作者は町田康である。なんでも高校時代から町田町蔵という名義でパンクバンドをやっていたそうだ。ほかに有名な小説だと、映画化もされた『パンク侍、切られて候』などがある。

 

 


パンク侍、斬られて候 (角川文庫)

 

  作者はイケメンだ。INU名義でバンド活動していたため、今でもYouTubeで歌っている動画などを見つけることができる。

 

 

 2.作品について

『きれぎれ』は町田康の小説では三度目の芥川賞候補だ。吾輩の考えすぎかもしれないが、なんだか芥川賞候補は三回目で受賞ということが多い気がする。

 令和初の芥川賞、今村夏子さんも三回目での受賞だし、その前の『ニムロッド』で受賞した上田 岳弘さんも三回目の候補で受賞した。ついでに言うなら、村上春樹は二回候補に挙がったけど受賞しなかった。

 今度、候補作の回数と受賞の関係も調べてブログでかいてみたいのう。

 さて、『きれぎれ』であるが、これがなかなかキテレツな小説である。

 妄想と現実が「きれぎれ」に入れ替わり、その流れに乗るかのような、まるで音楽のリリックのような文体が流れていく。

 もし普通のエンタメ的な本にばかり読みなれていると、さっぱり意味が分からないかもしれぬ。吾輩は思うのだが、意味をとらえるところと、頭の中に映像を流して楽しむところ、その両方が「きれぎれ」に配置されている本作は、楽しんで読むのに一定の読書経験は必要だ。

 

 

 

 3.あらすじ※ネタバレ含む

絵描きの「俺」の趣味はランパブ通い。ある日のランパブの帰り、具合の悪くなった北田を抱えてタクシーを待っていたけれど、待てども待てどもうまい具合にタクシーが捕まらないから、俺は腹が立ち家に帰ってしまった。

 そしたら、北田が死んだとの報。北田が死んだのは自分のせいではないのに、なんだか葬式で気詰まりになって、ランパブにいって妻と出会う。

 俺は良家の長男であって、金を借りようと母に会いに行くと、前借と引き換えに、見合いに行くよう言われた。

 俺は見合いに行ったが、相手の新田富子という女はブサイクだったら、「やはり鰻はこうやってちゅるちゅる吸って食うのが一番うまいですね」などとふざけて、見合いをぶち壊してやった。
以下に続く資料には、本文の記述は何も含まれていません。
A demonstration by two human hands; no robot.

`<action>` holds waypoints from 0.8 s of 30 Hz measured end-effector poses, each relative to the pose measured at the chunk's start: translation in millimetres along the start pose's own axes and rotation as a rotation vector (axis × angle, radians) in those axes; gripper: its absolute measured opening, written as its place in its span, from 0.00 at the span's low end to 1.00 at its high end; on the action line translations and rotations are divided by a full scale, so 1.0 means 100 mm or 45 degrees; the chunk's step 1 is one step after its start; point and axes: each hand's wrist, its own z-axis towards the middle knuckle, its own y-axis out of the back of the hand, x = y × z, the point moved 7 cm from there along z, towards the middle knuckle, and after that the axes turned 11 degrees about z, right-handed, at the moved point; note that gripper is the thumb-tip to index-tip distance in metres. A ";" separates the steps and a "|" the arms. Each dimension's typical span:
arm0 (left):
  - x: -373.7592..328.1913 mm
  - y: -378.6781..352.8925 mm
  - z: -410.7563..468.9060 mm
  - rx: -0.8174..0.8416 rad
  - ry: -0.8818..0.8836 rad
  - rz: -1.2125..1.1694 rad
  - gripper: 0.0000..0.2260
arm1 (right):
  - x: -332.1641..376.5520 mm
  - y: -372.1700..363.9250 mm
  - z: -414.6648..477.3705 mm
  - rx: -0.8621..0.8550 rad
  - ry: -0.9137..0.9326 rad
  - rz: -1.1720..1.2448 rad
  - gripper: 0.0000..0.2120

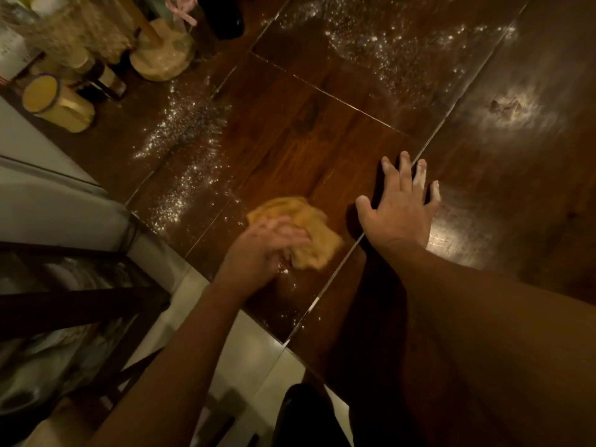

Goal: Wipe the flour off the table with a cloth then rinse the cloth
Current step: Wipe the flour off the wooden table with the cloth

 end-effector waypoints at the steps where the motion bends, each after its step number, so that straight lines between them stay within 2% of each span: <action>1: 0.13 0.09 0.00 -0.135 0.184 -0.017 0.20 | 0.00 0.00 0.00 -0.004 0.002 0.012 0.36; 3: 0.08 0.15 -0.02 -0.297 0.422 -0.018 0.19 | 0.00 0.00 0.00 -0.017 0.007 0.034 0.35; 4: -0.07 0.12 -0.04 -0.300 0.421 -0.023 0.18 | 0.00 0.00 0.00 -0.020 0.009 0.036 0.35; 6: -0.50 0.02 -0.13 -0.232 0.125 -0.044 0.15 | 0.00 0.00 -0.01 -0.026 0.012 0.029 0.35; 8: -0.81 -0.18 -0.41 0.000 -0.264 -0.053 0.17 | 0.00 -0.01 -0.01 -0.029 0.014 0.027 0.35; 10: -0.74 -0.35 -0.71 0.196 -0.451 -0.071 0.20 | 0.00 0.00 -0.01 -0.027 0.016 0.033 0.35; 11: -0.61 -0.35 -0.79 0.203 -0.472 -0.066 0.21 | 0.00 0.00 -0.01 -0.028 0.014 0.036 0.35; 13: -0.30 -0.26 -0.81 0.086 -0.383 -0.042 0.21 | 0.00 -0.01 -0.01 -0.027 0.009 0.041 0.35; 14: -0.15 -0.17 -0.77 -0.007 -0.268 -0.051 0.20 | 0.00 -0.01 -0.01 -0.029 0.009 0.041 0.35; 18: 0.16 0.04 -0.57 -0.353 0.559 -0.221 0.19 | 0.00 0.00 -0.01 -0.030 0.011 0.044 0.34; 19: 0.08 0.04 -0.53 -0.409 0.676 -0.188 0.19 | 0.00 -0.01 -0.01 -0.026 0.010 0.037 0.35; 21: -0.18 -0.04 -0.47 -0.439 0.679 -0.113 0.17 | 0.00 -0.01 -0.01 -0.026 0.008 0.017 0.35; 22: -0.34 -0.10 -0.47 -0.425 0.557 -0.123 0.17 | 0.00 -0.01 -0.01 -0.027 0.008 0.007 0.35; 24: -0.69 -0.24 -0.57 -0.316 0.130 -0.149 0.18 | -0.01 -0.02 -0.01 -0.021 0.006 -0.011 0.35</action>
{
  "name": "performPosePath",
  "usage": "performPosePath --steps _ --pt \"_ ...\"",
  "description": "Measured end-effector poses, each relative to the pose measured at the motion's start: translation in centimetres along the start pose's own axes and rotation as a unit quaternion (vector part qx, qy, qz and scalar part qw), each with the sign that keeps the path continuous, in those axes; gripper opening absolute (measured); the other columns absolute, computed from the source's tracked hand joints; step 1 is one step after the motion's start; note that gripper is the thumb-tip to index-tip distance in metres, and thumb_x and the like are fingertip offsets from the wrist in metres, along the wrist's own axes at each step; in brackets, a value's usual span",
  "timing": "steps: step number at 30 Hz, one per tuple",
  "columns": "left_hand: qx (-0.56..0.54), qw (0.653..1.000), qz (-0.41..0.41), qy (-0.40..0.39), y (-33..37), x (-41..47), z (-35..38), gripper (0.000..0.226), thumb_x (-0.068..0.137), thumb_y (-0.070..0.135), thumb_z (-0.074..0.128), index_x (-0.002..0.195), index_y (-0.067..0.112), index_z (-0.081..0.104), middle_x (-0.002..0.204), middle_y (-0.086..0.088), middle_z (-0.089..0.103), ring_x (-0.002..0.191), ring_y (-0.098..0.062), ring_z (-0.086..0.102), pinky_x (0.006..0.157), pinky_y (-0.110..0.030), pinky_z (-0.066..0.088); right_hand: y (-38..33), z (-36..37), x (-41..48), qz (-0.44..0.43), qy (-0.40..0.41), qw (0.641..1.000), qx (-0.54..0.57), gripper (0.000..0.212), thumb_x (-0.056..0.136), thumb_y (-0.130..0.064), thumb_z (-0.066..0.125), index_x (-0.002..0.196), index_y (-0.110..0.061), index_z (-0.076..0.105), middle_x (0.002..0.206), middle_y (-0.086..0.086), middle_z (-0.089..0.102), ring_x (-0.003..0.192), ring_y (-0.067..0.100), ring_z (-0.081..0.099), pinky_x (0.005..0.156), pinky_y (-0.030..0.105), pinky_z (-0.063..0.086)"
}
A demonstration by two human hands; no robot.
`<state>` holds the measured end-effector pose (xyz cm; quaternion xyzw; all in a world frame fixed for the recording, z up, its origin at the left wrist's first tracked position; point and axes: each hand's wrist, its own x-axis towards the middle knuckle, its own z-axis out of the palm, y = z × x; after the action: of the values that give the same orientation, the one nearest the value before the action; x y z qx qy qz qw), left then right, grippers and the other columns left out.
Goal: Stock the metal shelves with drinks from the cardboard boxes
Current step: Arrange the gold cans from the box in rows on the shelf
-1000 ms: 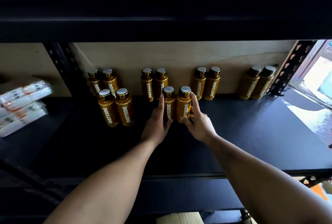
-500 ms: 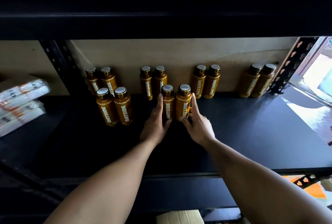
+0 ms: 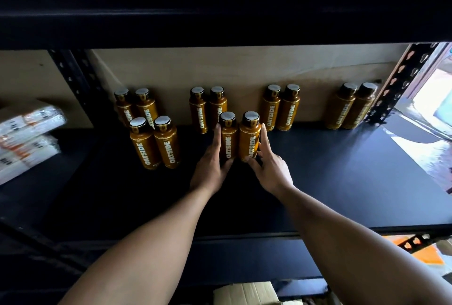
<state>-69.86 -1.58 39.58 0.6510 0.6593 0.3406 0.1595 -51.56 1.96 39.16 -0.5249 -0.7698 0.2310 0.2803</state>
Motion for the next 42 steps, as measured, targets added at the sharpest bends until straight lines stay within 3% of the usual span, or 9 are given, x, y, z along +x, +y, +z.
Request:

 そうして後日、知り合いの吉原という画家の個展に行ってみると、思いのほか絵がいい。うまく言えないのだが「いい」のである、と俺は感じる。さらに吉原はテレビのコメディアンなんぞと話している。新進気鋭、注目の画家であった。そして、友人の木崎から吉原が結婚したと伝えられる。

 新田富子と。

 その翌週、俺は今の妻である「サトエ」と結婚した。

 三か月後、果たして俺の部屋はひどく散らかっていた。サトエはうまくものを片すということができないからだ。

 久しぶりに母のところへ金を借りに行くと、九代目の叔父さんがいて、母の店をつぶさざるを得ないだろうとかなんとか話している。

 吉原が記者に囲まれていた。ゴルマル賞のセレモニーであった。そこで俺は、吉原の奥さんが美人だ、とみんなが口々に行っているのを聞く。

 新田富子は、あのような美人な女だったか、と俺は不思議に思うが、来ている着物には見覚えがあった。

 そして、簡易携帯電話に通知がある。

「お母さんがなくなりました」

 吉原がテレビに出ているのを、俺も見ていた。そして今や自分とは天と地になったこの状況でも、俺は絵をかければ吉原と逆転できると夢想する。

 吉原と逆転して、富子の愛を得られると。

 俺は絵をかくための、絵の具の金を無心しようと友を訪ねる。

 けれども、友はあいにく俺に貸す金なんてなさそうだから、俺は仕方なく吉原に金を借りることにする。自分が弱いふりをして、金を借りて逆転するのだ、とたくらむ。

 吉原からは金を借りれて、おまけにハムももらえたけれども俺は、ひどい屈辱を浴びせられた。

 ものすごい爆音で目を覚ますと、俺は空港のはずれに倒れていた。のどが渇く。観覧車が見える。

 隣の妻のサトエが俺のつぶやきに反応してペットボトルのお茶を渡してくれる。

 二人で吉原の個展に向かう。

 俺は思う。外見上、俺はうまく歩けているのだ、と。青空は、きれぎれになって腐敗していて。

 

 4.   まとめ

 妄想と現実が切れ切れに変わり、ついていくのが困難な小説である。

 吾輩もこうしてネタバレをかいたが、おそらく魅力の十分の一も伝えられていない。

 ぜひ、一読をお勧めする次第なのである。